Des marchés optimistes?

La crise sanitaire et le confinement qui s’en est suivi conduisent à une crise économique dont on a du mal à mesurer l’ampleur et les conséquences. L’activité a chuté lourdement dans de nombreux secteurs, elle repart vivement dans  un premier temps puis plus lentement, laissant augurer un retour à la situation antérieure étalé sur plusieurs années. Certains secteurs semblent toutefois plus durement impactés (aérien, pétrole), laissant penser que certains comportements seraient amenés à changer durablement (tourisme, télétravail).

Ainsi, selon le dernier rapport du FMI, le PIB mondial devrait se contracter de façon plus marquée que prévu en avril, avec une baisse de 4,9 % en 2020 et être suivi d’une reprise plus lente dans un contexte incertain.

Le FMI souligne « l’impact négatif sur les ménages à bas revenus est particulièrement sévère, et pourrait compromettre les progrès considérables qui ont été accomplis en matière de réduction de l’extrême pauvreté dans le monde depuis les années 90 ».

Enfin, à rebours de la politique menée par certains, il est rappelé « qu’une étroite coopération multilatérale demeure indispensable dans de multiples domaines. Les pays confrontés à des crises sanitaires et à des déficits de financement extérieur ont un besoin impérieux de liquidités, notamment par le biais d’un allégement de leur dette et d’un recours au dispositif mondial de sécurité financière. Indépendamment de la pandémie, les dirigeants doivent travailler de concert afin de résoudre les tensions commerciales et technologiques qui pourraient compromettre la reprise après la crise de COVID-19 ».

On notera que l’Europe, régulièrement présentée comme au bord de l’implosion, et après des loupés notamment vis à vis de l’Italie, semble prendre mieux conscience de sa nécessité.
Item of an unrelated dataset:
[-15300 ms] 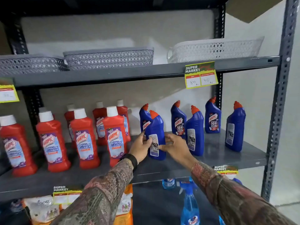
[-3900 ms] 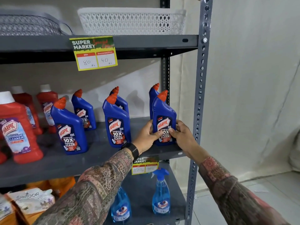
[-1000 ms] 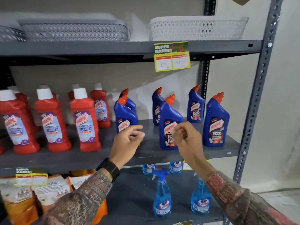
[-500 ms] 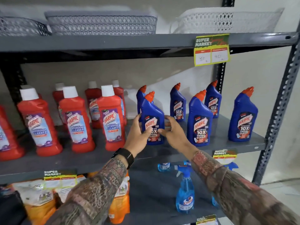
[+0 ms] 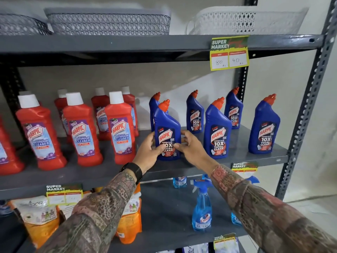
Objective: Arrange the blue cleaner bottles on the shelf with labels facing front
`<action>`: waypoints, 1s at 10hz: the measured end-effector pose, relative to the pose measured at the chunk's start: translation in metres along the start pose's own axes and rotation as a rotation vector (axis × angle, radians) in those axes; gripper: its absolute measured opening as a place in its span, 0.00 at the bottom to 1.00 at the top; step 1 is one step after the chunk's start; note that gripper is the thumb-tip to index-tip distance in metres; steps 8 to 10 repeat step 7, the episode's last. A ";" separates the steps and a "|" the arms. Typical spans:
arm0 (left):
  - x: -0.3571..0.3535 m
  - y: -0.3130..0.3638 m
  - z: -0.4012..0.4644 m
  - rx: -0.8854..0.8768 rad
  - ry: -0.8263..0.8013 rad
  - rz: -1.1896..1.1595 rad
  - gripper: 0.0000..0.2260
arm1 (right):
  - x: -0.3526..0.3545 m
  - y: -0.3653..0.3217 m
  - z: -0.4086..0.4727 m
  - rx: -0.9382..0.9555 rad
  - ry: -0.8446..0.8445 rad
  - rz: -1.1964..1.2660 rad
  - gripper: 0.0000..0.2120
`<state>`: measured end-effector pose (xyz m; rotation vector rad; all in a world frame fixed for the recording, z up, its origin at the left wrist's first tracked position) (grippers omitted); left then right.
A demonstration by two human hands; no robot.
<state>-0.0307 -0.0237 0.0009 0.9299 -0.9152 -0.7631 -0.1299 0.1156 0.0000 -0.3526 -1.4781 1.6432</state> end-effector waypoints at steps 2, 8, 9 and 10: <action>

Sous l’impulsion de Christine Lagarde, Ursula von der Leyen et Angela Merkel, il est mis en place plan de relance, union de la santé et il est effectué une prise de conscience de la nécessité d’une plus grande fermeté quant au respect des règles permettant une concurrence plus juste.

Sur les marchés financiers, la crise a été marquée par 2 phases : une forte baisse de l’ordre de 30% suivie d’une remontée au fil des annonces sur la maîtrise de la situation sanitaire et l’ampleur du plan de relance annoncés par les autorités monétaires soutenues par les gouvernements. Cette remontée, qui touche aussi les pays émergents, ramène les marchés en moyenne à 85 % de leur niveau de mi-janvier. Les taux d’intérêt ont également baissé. Ainsi, les marchés anticipent que la crise sera effacée en 2021, ce que la réalité ne vient pas encore étayer.

De fait si l’on peut se réjouir de cet « optimisme » des marchés, nombreux sont ceux, comme le FMI, qui alertent sur :

– l’apparition « d’un décalage entre les marchés financiers et l’évolution de l’économie réelle. Cette vulnérabilité risque de compromettre la reprise en cas de diminution de la propension au risque des investisseurs. En fait, les valorisations semblent excessives sur bon nombre de marchés boursiers et de marchés d’obligations de société ». Une déception sur les anticipations de résultat des entreprises en 2021 et 2022 amènera donc une correction sur les marchés, sans parler d’une poussée de l’épidémie à l’automne.

– la dette globale des entreprises qui est en hausse depuis plusieurs années et se situe à des niveaux records par rapport au PIB. La dette des ménages a également augmenté, en particulier dans des pays qui ont été épargnés par les pires effets de la crise financière mondiale de 2007-2008

Dans ce contexte, notre allocation propose de rester prudent :

  • Monétaire et obligataire (cash, Fonds Euro pour les besoins de trésorerie à 5 6 ans, ou fonds obligataires de maturité courte) minimum 40%
  • Actions avec une approche diversifiée et internationale.
  • Immobilier (OPCI, etc..), selon les offres et la sensibilité de chacun.